- [Exercise] When you transcribe the data below, reproduce every line exactly and leave each picture out.

- [Data segment]
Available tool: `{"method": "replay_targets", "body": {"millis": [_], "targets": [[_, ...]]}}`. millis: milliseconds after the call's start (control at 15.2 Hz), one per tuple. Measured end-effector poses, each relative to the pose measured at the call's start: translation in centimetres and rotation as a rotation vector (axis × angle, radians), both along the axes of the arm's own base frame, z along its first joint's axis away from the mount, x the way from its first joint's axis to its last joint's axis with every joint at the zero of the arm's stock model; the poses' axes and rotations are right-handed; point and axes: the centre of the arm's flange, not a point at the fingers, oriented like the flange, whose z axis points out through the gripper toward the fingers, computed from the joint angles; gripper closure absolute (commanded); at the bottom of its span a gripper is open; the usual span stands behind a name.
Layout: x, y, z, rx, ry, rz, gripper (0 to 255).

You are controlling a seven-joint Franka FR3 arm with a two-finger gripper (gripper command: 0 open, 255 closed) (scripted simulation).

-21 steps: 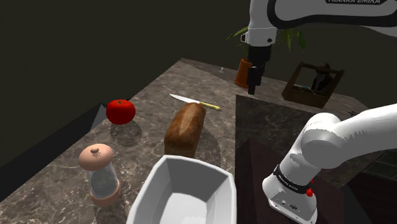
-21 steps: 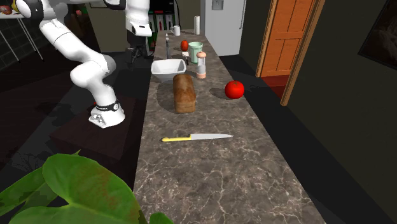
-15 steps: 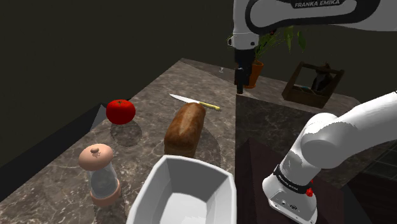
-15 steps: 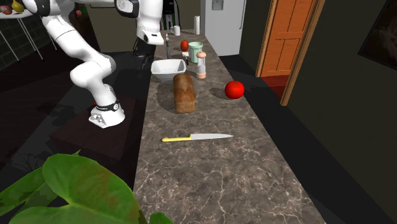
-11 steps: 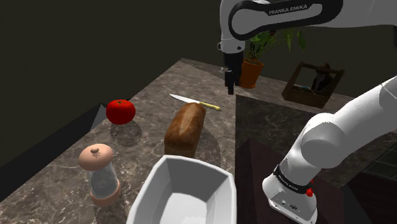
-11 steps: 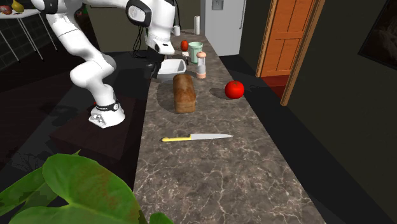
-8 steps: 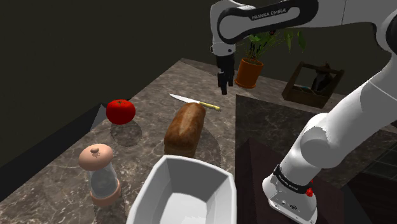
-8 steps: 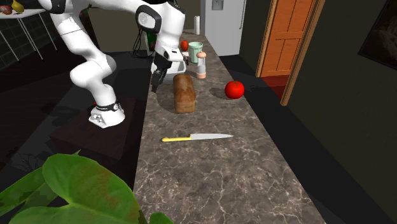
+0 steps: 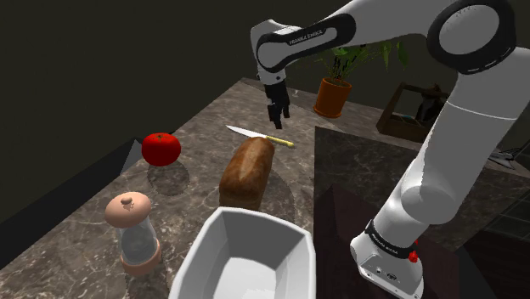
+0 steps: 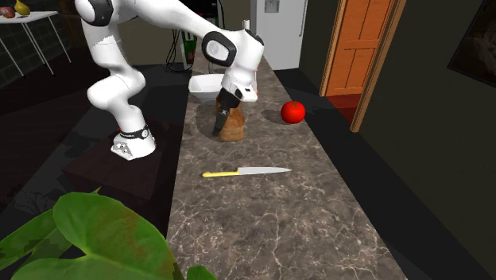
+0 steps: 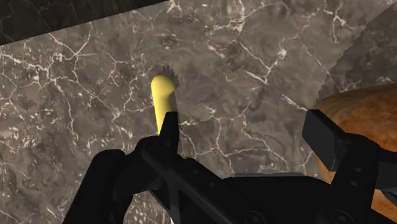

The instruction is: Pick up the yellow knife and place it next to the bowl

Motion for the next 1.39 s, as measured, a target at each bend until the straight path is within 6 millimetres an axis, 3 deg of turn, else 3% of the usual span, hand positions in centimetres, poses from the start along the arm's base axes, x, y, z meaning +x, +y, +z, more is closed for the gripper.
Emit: {"method": "replay_targets", "body": {"millis": [792, 1386], "targets": [[13.0, -1.5, -10.1, -0.048, 0.104, 0.082, 0], [12.1, -2.7, -13.8, -0.051, 0.109, 0.086, 0]]}}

- [Solution for this problem]
Available tool: `{"method": "replay_targets", "body": {"millis": [_], "targets": [[_, ...]]}}`. millis: milliseconds after the call's start (control at 15.2 Hz), one per tuple. Measured end-effector poses, each relative to the pose measured at the call's start: translation in centimetres and rotation as a rotation vector (axis × angle, radians), both along the axes of the arm's own base frame, z along its first joint's axis away from the mount, x the way from its first joint's axis to its last joint's axis with every joint at the zero of the arm's stock model; the poses' axes and rotations are right-handed; point and axes: the centre of the arm's flange, not a point at the fingers, oriented like the flange, whose z axis points out through the gripper toward the fingers, computed from the joint angles; gripper closure absolute (commanded); at the bottom of its span a gripper is open; the usual span stands behind a name.
Layout: x, y, z, rx, ry, rz, gripper (0 to 255).

You are controlling a seven-joint Franka FR3 arm with a two-finger gripper (gripper command: 0 open, 255 closed) (scripted simulation).

-21 steps: 
-21 steps: 
-15 steps: 
-15 steps: 
-11 steps: 
-11 steps: 
-8 steps: 
-8 steps: 
+0 steps: 
+0 steps: 
+0 steps: 

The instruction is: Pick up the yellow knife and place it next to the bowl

Motion for the next 1.39 s, as measured, a target at each bend until the straight path is within 6 millimetres an axis, 3 deg of turn, else 3% of the usual span, hand positions in centimetres, poses from the start along the arm's base axes, x, y, z meaning +x, +y, +z, more is closed for the gripper.
Emit: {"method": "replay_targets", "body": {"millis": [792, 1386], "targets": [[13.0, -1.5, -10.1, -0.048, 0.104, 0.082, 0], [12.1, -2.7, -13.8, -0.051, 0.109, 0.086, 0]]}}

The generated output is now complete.